The ECA board meeting on Friday will be followed by a gathering of UEFA's club competitions committee.
The committee is dominated by ECA representatives, who from a Premier League perspective include Manchester United executive vice-chairman Ed Woodward and Manchester City chief executive Ferran Soriano.
Only approval from that committee will enable UEFA's ultimate ruling body, the executive committee, to rubber-stamp the new Champions League format on Monday.
The fans' letter, signed by the Arsenal Supporters' Trust, the Arsenal Independent Supporters' Association and the Manchester United Supporters' Trust, warned that clubs were not listening to what fans truly wanted.
"Over the past year, we have supported our clubs unconditionally, buying season tickets with no hope of attending games, and paying for TV subscriptions to watch repetitive ties held in empty, soulless stadiums, all while you were working behind the scenes to find new ways to bleed us dry," it read.
"But we do not have the time or money to invest in your fantasies or fund your insatiable greed.
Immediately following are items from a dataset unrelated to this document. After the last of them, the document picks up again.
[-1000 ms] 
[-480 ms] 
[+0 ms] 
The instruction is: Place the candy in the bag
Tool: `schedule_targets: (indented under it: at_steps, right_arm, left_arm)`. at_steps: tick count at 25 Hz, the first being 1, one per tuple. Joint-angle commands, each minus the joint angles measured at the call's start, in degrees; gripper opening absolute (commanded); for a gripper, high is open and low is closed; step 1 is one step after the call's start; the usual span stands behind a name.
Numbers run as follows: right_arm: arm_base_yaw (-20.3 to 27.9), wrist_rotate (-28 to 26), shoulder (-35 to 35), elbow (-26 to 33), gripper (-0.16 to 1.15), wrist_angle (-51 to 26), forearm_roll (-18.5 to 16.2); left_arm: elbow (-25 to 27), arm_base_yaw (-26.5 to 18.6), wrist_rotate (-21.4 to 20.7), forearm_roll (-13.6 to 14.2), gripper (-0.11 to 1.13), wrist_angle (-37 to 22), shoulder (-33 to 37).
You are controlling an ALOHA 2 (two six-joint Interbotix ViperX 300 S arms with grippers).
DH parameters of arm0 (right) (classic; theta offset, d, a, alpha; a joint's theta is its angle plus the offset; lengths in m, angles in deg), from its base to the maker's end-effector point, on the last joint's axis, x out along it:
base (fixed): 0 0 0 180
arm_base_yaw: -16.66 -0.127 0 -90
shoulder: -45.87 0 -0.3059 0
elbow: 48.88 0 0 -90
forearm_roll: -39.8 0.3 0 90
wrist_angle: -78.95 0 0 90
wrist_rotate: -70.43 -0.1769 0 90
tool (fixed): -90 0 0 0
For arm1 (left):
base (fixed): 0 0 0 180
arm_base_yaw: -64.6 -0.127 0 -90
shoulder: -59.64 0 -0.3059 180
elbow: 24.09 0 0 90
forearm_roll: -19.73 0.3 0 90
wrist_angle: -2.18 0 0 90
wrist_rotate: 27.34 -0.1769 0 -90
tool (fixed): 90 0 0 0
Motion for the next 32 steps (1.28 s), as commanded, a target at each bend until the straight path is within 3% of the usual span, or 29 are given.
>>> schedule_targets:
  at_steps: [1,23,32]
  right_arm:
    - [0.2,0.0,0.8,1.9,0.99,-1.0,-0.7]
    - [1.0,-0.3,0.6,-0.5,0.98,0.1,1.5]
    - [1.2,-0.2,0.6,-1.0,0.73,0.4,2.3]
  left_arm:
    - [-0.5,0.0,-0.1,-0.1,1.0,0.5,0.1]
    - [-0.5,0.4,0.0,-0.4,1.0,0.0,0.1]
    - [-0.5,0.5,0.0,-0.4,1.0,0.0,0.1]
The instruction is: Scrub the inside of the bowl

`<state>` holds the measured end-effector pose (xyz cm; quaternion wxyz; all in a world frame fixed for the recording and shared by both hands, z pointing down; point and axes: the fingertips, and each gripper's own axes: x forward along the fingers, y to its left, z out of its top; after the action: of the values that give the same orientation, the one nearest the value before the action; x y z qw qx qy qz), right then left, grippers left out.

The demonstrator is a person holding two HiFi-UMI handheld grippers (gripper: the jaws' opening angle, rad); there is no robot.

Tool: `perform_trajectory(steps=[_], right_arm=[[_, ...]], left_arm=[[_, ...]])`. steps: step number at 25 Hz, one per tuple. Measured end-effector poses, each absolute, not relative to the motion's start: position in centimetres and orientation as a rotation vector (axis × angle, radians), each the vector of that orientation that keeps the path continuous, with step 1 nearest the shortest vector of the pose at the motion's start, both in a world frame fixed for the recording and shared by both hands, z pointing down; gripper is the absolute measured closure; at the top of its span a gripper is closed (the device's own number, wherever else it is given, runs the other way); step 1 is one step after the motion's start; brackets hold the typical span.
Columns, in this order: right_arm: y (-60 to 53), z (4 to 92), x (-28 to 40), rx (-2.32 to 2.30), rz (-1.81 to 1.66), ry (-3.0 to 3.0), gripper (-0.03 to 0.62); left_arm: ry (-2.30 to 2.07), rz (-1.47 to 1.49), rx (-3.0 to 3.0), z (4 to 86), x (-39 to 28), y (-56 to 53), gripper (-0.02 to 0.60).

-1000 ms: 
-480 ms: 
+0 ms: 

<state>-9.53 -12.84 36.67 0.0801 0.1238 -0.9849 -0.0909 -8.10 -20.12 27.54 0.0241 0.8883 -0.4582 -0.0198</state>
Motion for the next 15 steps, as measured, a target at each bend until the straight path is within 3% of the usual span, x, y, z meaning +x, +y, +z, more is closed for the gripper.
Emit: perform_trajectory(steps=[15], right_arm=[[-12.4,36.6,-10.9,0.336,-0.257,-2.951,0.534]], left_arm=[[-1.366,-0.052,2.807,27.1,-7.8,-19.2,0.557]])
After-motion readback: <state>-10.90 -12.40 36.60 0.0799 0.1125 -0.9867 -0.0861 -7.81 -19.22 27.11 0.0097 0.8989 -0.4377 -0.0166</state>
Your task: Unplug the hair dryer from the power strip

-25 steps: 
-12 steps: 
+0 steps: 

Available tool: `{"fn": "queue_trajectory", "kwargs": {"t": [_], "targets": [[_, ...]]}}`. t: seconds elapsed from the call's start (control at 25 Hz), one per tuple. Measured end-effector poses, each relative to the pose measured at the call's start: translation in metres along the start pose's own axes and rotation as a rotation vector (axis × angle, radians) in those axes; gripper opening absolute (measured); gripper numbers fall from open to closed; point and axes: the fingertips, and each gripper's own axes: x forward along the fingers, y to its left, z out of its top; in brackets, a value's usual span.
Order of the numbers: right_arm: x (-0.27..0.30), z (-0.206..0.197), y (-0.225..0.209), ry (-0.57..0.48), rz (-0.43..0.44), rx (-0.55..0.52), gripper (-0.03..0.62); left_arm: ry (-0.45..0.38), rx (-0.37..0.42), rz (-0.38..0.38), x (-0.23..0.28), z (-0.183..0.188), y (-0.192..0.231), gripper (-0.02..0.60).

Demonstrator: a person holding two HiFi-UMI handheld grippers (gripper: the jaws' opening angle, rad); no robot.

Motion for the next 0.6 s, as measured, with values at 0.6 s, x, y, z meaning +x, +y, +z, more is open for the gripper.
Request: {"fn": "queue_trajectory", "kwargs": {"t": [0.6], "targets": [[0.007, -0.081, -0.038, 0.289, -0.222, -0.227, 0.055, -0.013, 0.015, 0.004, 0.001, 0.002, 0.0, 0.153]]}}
And in the end, we are your business model. Despite the expectations of some, there is no 'fan of tomorrow' waiting to come off the bench to rescue your plans.
"We are the fans of today, and we do not want more European games. We want strong, competitive domestic leagues, an equal opportunity to qualify for Europe based on sporting merit and fairer sharing of the game's wealth.
"We therefore demand that you drop your reckless plans. We also call on football's governing bodies to stop making concessions to elite clubs and intervene to protect the future of the game."
The UEFA proposal is for a 36-team league to replace the current group-phase format, which involves 32 teams split into eight groups of four.
Each team would play 10 matches on a seeded basis, the so-called 'Swiss model'. The model allows the flexibility to increase the number of games still further in the future, one of its plus points from Agnelli's perspective.
The Premier League is understood to have deep concerns about the impact of the extra matches on the domestic calendar, while English Football League chairman Rick Parry says the proposals pose a "major threat" to the future of the Carabao Cup.
The English top flight is also concerned by the proposal to give two of the extra qualification places to sides with the best European pedigree who have missed out on a place via domestic competition but have finished in a Europa League or Europa Conference League position.
It could mean a team finishing seventh in the Premier League leapfrogging teams in fifth and sixth into a more lucrative competition.
The top eight sides in the new 36-team league would qualify automatically for the last-16 knockout round, with the teams finishing ninth to 24th then playing off for the final eight spots.